Later, in college, my heart would race to “Darling Nikki” for another reason—we had to skip the track when we played the album in the record store where I worked. The stereo was at the front of the store, and many a time I did a flat-out sprint through the store to hit fast-forward before the line Tipper Gore never liked. My pulse speeds up in the first three bars to this day.
Prince was queer before I knew what it was. I sang along quite innocently as he breathed, “I’m not a woman, I’m not a man, I am something you can never understand.” And to be honest, I didn’t question it. His whole self was confirmation of that statement. My autistic perseveration as a child was history, and I especially enjoyed historical fashion. Prince was a museum of styles on parade. He had it all: Marie Antoinette’s beauty mark, Cleopatra’s kohl liner, Lord Byron’s carelessly tumbling curls, Cab Calloway’s finger waves, George III’s frothy lace jabot. Prince displayed a fearless feast of gendered signifiers, embracing and rejecting them all at the same time, sparing no one the intense focus of his seduction.
Prince was the musical descendant of ancestors before I knew them. You name it: Jackie Wilson, James Brown, Parliament Funkadelic, Otis Redding. Now that I’ve heard so many more seminal black artists, the more I hear their riffs and imprints. And now there are the artists who bear his stamp: Lenny Kravitz, Janelle Monaè, Kendrick Lamar, Lin-Manuel Miranda, and so many more. The genealogy is lavishly rich above and below. Prince even met the gold standard of performers in my book: he appeared on the Muppets. Okay, well, Muppets Tonight, but he wrote one of my favorite of his songs for that appearance (starts at 6:13).

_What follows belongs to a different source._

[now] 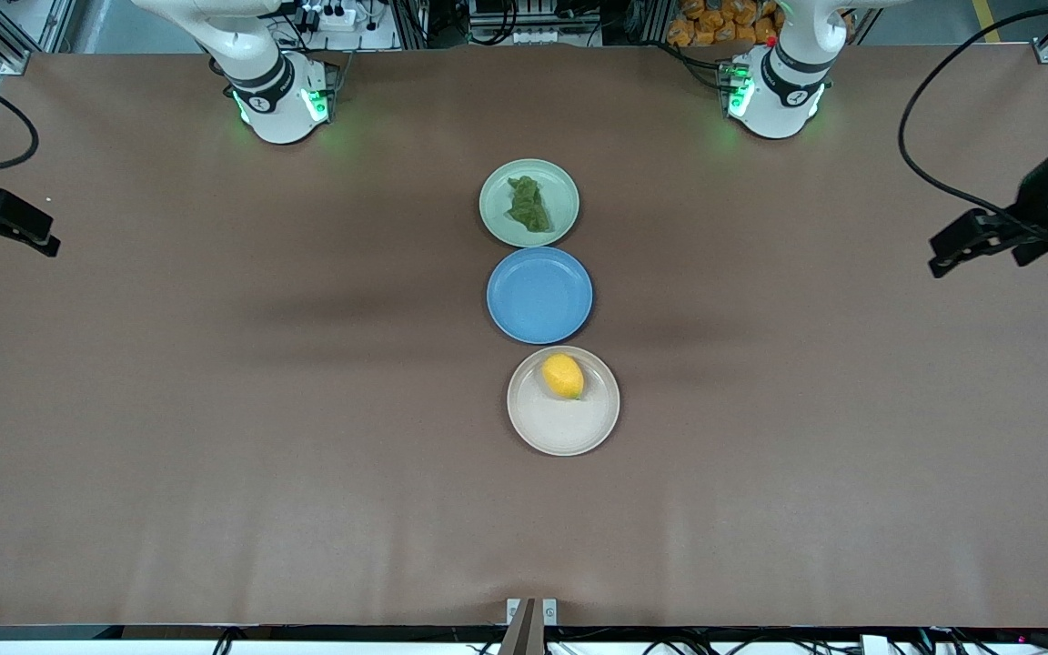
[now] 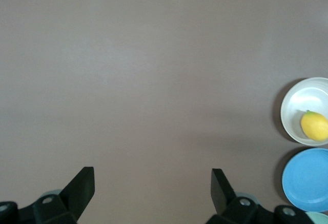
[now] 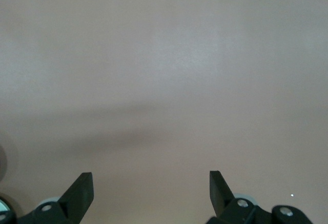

It’s been a dream of mine, since we moved to Minnesota, that maybe one day I’d get to see Prince perform in person. As Paisley Park started to light up for late- and little-announced dance parties—some of which turned into impromptu concerts—I watched my inbox for alerts. Some were more than my body could handle; an 11pm start is tough even with maximum spoons. Others were more than my bank account could handle; $50 doesn’t seem like much, but it is to us.
And, of course, I thought I had time. We all did.
Now cracks a noble heart.—Good night, sweet Prince,
And flights of angels sing thee to thy rest!